### Work task
Pull every line holding the word "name" from the data below and copy it.

[Stored items]
::::

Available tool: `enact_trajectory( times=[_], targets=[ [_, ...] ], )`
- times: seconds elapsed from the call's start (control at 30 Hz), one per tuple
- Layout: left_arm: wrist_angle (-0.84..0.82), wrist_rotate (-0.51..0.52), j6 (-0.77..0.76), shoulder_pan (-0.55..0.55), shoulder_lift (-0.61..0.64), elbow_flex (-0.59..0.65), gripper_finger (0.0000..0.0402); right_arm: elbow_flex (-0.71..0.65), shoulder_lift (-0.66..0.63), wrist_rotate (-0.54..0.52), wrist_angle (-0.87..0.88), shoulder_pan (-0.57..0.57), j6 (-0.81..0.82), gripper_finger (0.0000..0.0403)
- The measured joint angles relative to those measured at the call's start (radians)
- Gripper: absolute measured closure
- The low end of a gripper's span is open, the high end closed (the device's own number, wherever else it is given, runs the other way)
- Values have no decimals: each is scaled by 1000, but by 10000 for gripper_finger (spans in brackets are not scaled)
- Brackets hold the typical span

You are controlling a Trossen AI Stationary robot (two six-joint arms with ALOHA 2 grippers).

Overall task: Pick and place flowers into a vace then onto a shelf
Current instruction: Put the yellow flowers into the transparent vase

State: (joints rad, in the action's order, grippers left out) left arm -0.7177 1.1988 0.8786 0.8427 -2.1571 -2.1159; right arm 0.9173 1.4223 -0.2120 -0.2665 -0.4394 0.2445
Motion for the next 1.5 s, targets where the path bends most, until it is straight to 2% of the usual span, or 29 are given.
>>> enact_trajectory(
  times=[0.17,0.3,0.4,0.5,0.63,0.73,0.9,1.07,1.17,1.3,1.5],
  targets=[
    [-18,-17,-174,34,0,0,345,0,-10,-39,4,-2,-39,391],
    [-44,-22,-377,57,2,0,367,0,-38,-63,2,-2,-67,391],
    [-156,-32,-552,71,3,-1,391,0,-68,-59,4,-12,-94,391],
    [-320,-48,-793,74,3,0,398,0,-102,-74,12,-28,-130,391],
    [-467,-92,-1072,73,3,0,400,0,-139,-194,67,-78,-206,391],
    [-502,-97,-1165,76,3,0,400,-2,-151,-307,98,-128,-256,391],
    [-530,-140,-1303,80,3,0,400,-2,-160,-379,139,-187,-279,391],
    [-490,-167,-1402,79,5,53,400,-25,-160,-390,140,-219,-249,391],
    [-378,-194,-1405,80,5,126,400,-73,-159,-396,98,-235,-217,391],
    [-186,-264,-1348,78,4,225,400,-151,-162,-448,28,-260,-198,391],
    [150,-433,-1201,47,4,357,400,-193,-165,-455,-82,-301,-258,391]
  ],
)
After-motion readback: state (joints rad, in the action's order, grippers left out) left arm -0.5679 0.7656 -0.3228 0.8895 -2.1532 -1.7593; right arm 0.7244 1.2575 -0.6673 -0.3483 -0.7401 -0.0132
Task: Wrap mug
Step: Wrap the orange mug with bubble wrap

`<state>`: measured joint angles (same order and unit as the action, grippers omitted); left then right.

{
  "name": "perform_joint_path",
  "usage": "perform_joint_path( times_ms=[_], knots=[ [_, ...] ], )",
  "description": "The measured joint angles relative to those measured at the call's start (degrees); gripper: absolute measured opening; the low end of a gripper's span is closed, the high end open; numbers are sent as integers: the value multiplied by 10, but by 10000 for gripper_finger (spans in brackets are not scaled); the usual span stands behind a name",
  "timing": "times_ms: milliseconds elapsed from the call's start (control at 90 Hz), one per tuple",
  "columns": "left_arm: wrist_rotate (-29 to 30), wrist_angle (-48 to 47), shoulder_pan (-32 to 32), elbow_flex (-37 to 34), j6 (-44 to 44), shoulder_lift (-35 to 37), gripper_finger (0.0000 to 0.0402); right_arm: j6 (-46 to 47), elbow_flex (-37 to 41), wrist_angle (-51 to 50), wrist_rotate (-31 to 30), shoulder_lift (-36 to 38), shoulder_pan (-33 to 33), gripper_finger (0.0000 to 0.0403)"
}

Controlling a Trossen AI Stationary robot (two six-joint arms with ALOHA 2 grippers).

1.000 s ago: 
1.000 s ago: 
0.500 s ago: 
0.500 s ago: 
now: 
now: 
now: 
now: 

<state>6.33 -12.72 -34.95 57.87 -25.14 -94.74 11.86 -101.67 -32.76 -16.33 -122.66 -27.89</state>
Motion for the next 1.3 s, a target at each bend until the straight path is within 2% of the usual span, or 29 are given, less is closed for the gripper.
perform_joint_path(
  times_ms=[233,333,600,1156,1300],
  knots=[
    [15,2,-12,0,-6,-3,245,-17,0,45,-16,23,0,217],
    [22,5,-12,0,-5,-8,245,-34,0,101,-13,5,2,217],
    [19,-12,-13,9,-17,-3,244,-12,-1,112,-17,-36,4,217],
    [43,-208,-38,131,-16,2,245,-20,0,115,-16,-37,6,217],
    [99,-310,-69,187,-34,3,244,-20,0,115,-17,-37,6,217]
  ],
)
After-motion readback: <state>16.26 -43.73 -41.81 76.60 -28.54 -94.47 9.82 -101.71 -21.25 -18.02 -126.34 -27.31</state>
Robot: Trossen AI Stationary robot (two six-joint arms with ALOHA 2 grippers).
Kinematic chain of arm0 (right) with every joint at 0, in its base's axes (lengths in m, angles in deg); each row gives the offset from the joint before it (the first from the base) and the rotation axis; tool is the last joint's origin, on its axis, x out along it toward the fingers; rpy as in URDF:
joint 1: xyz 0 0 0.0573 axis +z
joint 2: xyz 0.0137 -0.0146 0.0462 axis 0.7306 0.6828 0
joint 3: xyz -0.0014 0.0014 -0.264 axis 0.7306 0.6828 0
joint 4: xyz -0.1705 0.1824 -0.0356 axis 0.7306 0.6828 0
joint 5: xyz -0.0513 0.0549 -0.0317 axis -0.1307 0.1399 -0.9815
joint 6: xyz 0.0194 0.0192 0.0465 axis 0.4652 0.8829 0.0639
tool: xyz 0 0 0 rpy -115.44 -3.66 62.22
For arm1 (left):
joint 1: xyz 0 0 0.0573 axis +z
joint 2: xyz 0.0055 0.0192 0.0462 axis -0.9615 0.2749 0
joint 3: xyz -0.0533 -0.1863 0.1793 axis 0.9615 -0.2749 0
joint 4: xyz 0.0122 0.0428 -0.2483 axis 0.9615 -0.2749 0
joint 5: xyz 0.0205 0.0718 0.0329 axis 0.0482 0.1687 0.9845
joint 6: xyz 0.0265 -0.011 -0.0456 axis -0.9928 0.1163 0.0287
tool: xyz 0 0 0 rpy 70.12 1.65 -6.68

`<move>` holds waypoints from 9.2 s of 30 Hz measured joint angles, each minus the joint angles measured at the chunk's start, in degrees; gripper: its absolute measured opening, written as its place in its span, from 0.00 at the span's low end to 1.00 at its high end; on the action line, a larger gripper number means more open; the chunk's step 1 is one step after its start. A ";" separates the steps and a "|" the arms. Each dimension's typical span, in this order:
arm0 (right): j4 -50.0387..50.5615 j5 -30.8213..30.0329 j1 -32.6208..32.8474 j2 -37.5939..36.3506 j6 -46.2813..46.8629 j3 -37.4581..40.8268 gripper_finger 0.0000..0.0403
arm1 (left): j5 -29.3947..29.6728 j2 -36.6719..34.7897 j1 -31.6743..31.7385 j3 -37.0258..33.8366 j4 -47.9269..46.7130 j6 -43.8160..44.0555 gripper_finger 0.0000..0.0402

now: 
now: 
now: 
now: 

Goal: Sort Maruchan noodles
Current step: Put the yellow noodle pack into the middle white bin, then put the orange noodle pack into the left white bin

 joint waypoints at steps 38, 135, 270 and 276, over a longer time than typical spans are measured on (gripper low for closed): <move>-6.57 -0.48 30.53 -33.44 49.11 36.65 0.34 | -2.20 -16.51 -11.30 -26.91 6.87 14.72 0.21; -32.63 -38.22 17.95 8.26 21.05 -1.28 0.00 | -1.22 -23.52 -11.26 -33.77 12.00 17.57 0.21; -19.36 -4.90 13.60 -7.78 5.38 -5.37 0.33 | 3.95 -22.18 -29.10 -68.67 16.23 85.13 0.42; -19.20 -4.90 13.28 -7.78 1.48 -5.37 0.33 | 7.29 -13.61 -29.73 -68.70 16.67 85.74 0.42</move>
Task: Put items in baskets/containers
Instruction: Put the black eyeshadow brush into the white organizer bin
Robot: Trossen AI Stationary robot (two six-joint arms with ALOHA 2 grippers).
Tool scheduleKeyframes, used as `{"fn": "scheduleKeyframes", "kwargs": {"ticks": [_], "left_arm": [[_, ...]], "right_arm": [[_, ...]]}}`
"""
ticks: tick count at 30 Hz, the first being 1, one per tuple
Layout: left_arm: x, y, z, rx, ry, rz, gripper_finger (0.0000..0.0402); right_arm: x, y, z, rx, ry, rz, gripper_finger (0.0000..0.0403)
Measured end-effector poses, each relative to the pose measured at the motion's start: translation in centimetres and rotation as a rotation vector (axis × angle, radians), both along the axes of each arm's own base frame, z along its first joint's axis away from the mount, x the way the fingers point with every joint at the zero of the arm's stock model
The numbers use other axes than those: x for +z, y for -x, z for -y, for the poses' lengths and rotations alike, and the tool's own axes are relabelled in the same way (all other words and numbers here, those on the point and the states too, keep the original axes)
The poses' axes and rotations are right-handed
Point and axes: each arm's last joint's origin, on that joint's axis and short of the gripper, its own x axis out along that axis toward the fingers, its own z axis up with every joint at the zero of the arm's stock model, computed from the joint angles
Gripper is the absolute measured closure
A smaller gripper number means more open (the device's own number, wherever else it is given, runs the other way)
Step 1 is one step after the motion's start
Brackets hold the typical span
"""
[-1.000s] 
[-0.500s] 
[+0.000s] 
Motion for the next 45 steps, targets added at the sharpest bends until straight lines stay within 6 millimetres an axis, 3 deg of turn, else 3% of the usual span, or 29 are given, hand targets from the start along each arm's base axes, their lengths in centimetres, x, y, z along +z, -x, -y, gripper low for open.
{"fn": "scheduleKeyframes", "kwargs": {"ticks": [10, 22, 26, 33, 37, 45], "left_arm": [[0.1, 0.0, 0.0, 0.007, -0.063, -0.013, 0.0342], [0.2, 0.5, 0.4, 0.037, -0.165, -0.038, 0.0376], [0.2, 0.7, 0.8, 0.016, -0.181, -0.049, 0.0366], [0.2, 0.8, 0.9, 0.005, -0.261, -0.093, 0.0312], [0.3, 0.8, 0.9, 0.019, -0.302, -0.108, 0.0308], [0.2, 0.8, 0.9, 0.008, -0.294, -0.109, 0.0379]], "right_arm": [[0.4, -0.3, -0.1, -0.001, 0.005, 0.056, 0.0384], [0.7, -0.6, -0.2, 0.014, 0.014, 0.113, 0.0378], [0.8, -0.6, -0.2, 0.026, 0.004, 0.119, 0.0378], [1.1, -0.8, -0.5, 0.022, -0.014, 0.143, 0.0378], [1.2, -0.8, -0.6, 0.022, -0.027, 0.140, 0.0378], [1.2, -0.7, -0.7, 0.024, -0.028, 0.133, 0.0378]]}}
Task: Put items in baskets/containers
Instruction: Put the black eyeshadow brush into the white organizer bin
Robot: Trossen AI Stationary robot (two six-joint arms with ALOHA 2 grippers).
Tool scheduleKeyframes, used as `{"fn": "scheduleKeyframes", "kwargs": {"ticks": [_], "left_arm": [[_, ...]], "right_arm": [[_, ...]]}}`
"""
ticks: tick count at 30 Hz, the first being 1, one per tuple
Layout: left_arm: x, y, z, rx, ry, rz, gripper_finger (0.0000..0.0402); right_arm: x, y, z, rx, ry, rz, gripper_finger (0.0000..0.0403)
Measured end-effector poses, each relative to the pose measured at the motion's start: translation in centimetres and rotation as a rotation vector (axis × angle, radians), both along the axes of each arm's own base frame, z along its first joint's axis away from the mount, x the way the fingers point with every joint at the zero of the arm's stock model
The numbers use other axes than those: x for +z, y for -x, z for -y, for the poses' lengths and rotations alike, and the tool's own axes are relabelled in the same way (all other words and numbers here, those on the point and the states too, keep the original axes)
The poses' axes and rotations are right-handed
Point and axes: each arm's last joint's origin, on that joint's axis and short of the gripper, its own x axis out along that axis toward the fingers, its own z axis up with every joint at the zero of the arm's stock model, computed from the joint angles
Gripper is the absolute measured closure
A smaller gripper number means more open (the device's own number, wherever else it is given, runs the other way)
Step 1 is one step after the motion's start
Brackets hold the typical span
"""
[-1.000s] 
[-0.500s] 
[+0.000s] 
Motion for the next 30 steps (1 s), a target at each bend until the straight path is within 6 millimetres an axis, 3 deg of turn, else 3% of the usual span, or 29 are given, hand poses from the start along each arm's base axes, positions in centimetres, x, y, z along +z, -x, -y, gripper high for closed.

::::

### Response for this exercise
  "name": "perform_joint_path",
  "description": "The measured joint angles relative to those measured at the call's start (degrees); gripper: absolute measured opening; the low end of a gripper's span is closed, the high end open; numbers are sent as integers: the value multiplied by 10, but by 10000 for gripper_finger (spans in brackets are not scaled); the usual span stands behind a name",

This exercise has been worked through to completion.